Tuesday, 24 February 2009

Social networking reaches Middle England. Daily Mail running scared

What's that? They harm what? There's plenty to suggest that 'social websites' might harm newspaper sales and ad revenue, and this is certainly evidence that they are approaching universal usage in even the middlest of middle England. Less to suggest anything else. To quote a very old Stephen Fry piece (from a Daily Telegraph column in Paperweight), it's just the Daily Mail projecting its own sordid fantasies on a batch of harmless statistics.

Nice to know they're worried though

Monday, 23 February 2009

Image of the Day: Copy > Control

Don't think I'm going to be adding much to GeekMedia over the next couple of weeks: there's a strong smell of pitch work looming. So short stuff it is. I've always been better at words than pictures, so thought I'd challenge myself to come up with some images instead. And rather than summarise all the problems the legacy record industry is facing (see yesterday), I thought this covers it.

Sunday, 22 February 2009

Betting against the future

I used to work on a financial spread betting client, which involved learning a lot about how that sector worked, how people with different attitudes to risk used the site, what helped someone using the site for the first time start off with realistic expectations, etc. The main thing that every serious spread better is looking for is the 'edge' - the approach or the knowledge that will make them successful. The simplest approach is to watch out for news stories or interviews and be able to react quickest; many spread betters never get beyond trading this way. However, it is time and labour intensive and relies heavily on luck.

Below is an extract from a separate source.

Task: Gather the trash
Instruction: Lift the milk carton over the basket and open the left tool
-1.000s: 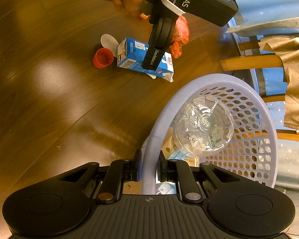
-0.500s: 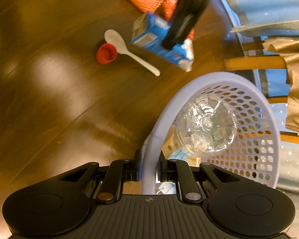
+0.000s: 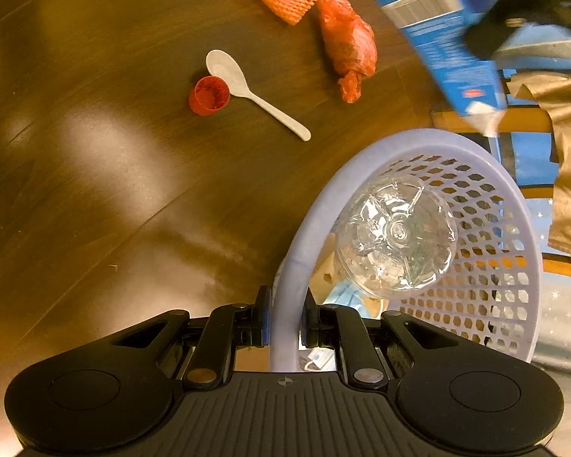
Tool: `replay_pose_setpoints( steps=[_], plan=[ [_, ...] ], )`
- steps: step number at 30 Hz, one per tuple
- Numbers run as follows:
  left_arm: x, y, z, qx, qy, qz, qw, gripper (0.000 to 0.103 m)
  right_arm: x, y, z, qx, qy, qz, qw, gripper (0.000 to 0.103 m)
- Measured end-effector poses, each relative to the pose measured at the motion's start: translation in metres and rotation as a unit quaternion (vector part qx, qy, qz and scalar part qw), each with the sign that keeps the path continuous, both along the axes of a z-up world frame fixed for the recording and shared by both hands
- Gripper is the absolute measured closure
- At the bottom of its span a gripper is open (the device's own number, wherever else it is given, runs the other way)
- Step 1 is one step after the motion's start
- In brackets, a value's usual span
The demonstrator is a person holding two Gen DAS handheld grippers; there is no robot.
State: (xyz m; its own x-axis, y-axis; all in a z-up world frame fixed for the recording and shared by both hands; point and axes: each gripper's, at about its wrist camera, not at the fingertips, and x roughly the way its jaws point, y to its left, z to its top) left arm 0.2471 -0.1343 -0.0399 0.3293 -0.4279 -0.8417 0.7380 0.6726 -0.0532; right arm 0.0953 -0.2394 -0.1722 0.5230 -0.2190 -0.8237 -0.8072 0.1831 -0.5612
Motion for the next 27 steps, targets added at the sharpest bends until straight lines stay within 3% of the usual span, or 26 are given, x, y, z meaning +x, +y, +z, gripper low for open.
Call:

So the article in the Times today in which the CEO of EMI explains why his company will be betting against the 21st century and investing heavily in the 20th reminded me of this. The skill in spreadbetting off news stories is getting information about something about to go wrong, and then selling it before the market does. If I had the time or money to still play around with these sites, I would be selling every bit of EMI I could get my hands on. Any sort of long term bet against this company's future looks a pretty safe investment.
As The Music Industry Manifesto points out , this is a corporate suicide note. Actually, it's not even that: a suicide note shows intention, whereas this interview just shows lack of understanding at a fatal level (in the same way that intentionally jumping in front of a train would be suicidal, whereas not realising the danger of playing on train tracks is fatal stupidity).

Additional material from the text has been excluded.